§ **Recorded information**:

*** Block opens ***

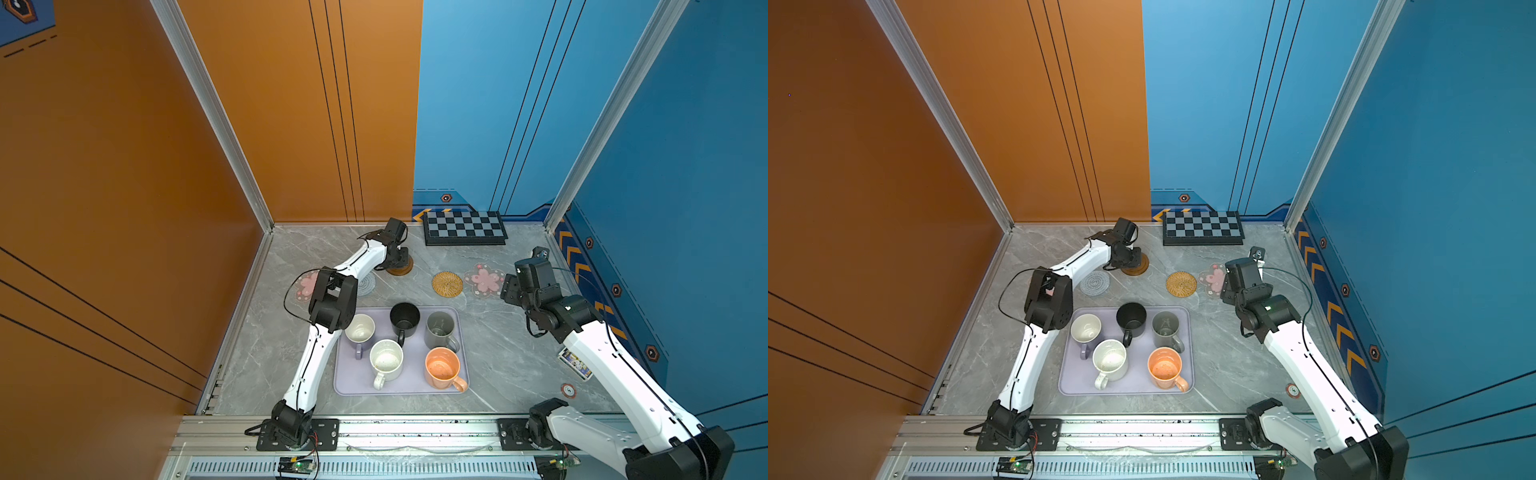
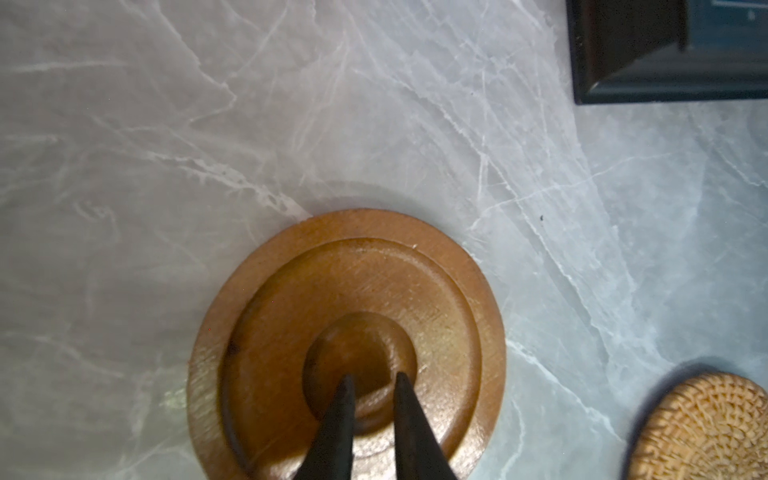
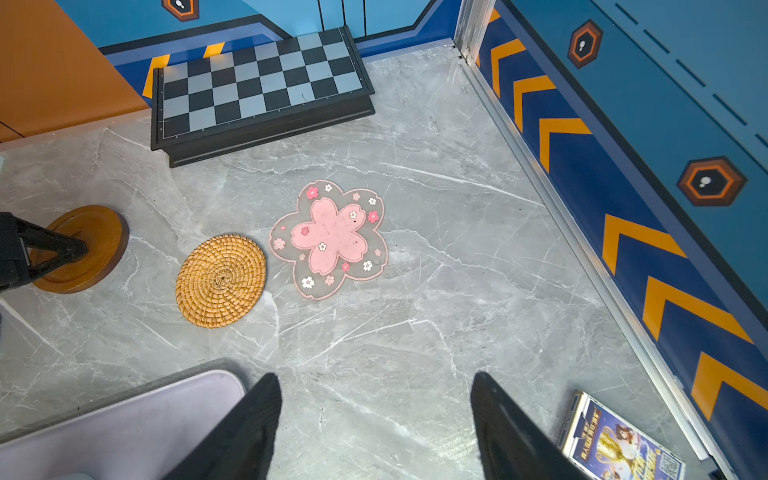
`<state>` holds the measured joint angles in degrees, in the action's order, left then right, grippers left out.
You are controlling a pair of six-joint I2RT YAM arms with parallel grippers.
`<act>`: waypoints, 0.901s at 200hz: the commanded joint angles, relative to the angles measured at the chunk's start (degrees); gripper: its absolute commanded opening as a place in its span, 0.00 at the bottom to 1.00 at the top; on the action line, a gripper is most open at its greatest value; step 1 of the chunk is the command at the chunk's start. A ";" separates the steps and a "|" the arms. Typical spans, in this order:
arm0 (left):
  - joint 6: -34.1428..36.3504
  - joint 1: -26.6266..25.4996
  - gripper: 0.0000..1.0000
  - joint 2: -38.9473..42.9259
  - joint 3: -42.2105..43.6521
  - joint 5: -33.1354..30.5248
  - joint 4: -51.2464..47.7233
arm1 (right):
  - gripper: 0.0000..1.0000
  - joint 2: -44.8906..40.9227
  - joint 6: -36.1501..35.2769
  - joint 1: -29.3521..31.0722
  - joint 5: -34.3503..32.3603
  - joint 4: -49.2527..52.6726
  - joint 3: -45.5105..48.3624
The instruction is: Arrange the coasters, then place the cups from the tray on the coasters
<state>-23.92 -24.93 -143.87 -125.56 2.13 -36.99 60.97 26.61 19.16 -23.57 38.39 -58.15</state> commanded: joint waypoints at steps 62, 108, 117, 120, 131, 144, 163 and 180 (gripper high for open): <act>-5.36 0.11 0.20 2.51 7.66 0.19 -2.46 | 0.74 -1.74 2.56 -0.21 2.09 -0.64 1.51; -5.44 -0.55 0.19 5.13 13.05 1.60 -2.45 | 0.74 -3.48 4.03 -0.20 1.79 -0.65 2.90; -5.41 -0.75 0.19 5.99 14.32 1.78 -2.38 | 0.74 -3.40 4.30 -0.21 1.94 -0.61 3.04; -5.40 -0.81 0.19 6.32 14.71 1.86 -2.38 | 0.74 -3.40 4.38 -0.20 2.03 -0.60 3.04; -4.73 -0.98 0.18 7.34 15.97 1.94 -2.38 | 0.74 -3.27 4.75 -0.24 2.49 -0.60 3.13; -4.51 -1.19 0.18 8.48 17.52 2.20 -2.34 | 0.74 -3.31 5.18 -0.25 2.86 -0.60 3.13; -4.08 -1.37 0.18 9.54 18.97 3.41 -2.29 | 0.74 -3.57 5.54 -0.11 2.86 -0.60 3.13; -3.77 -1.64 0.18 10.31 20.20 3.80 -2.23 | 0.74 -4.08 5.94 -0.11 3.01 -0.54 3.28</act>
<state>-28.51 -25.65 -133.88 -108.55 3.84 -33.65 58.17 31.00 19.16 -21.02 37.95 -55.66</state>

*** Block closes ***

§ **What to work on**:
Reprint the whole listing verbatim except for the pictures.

§ **Answer to the exercise**:
`<state>` holds the measured joint angles in degrees, in the action's order, left then right, grippers left out.
You are controlling a pair of six-joint I2RT YAM arms with parallel grippers.
`<act>`: waypoints, 0.901s at 200hz: the commanded joint angles, relative to the angles measured at the chunk's start (degrees); gripper: its absolute commanded opening as a place in its span, 0.00 at the bottom to 1.00 at the top; on the action line, a gripper is most open at its greatest value; step 1 of the chunk is the command at the chunk's start. A ";" separates the steps and a "|" the arms. Typical spans, in this order:
arm0 (left):
  - joint 6: -34.1428..36.3504
  - joint 1: -26.6266..25.4996
  - gripper: 0.0000..1.0000
  - joint 2: -38.9473..42.9259
  - joint 3: -42.2105..43.6521
  - joint 5: -33.1354..30.5248
  - joint 4: -51.2464..47.7233
arm1 (right):
  - gripper: 0.0000..1.0000
  - joint 2: -44.8906..40.9227
  - joint 6: -36.1501..35.2769
  - joint 1: -29.3521..31.0722
  - joint 5: -34.3503..32.3603
  - joint 4: -49.2527..52.6726
  - joint 3: -45.5105..48.3624
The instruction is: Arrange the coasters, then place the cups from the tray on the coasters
<state>-23.92 -24.93 -143.87 -125.56 2.13 -36.99 60.97 26.61 19.16 -23.57 38.39 -58.15</state> commanded: joint waypoints at steps 62, 108, 117, 120, 131, 144, 163 and 180 (gripper high for open): <act>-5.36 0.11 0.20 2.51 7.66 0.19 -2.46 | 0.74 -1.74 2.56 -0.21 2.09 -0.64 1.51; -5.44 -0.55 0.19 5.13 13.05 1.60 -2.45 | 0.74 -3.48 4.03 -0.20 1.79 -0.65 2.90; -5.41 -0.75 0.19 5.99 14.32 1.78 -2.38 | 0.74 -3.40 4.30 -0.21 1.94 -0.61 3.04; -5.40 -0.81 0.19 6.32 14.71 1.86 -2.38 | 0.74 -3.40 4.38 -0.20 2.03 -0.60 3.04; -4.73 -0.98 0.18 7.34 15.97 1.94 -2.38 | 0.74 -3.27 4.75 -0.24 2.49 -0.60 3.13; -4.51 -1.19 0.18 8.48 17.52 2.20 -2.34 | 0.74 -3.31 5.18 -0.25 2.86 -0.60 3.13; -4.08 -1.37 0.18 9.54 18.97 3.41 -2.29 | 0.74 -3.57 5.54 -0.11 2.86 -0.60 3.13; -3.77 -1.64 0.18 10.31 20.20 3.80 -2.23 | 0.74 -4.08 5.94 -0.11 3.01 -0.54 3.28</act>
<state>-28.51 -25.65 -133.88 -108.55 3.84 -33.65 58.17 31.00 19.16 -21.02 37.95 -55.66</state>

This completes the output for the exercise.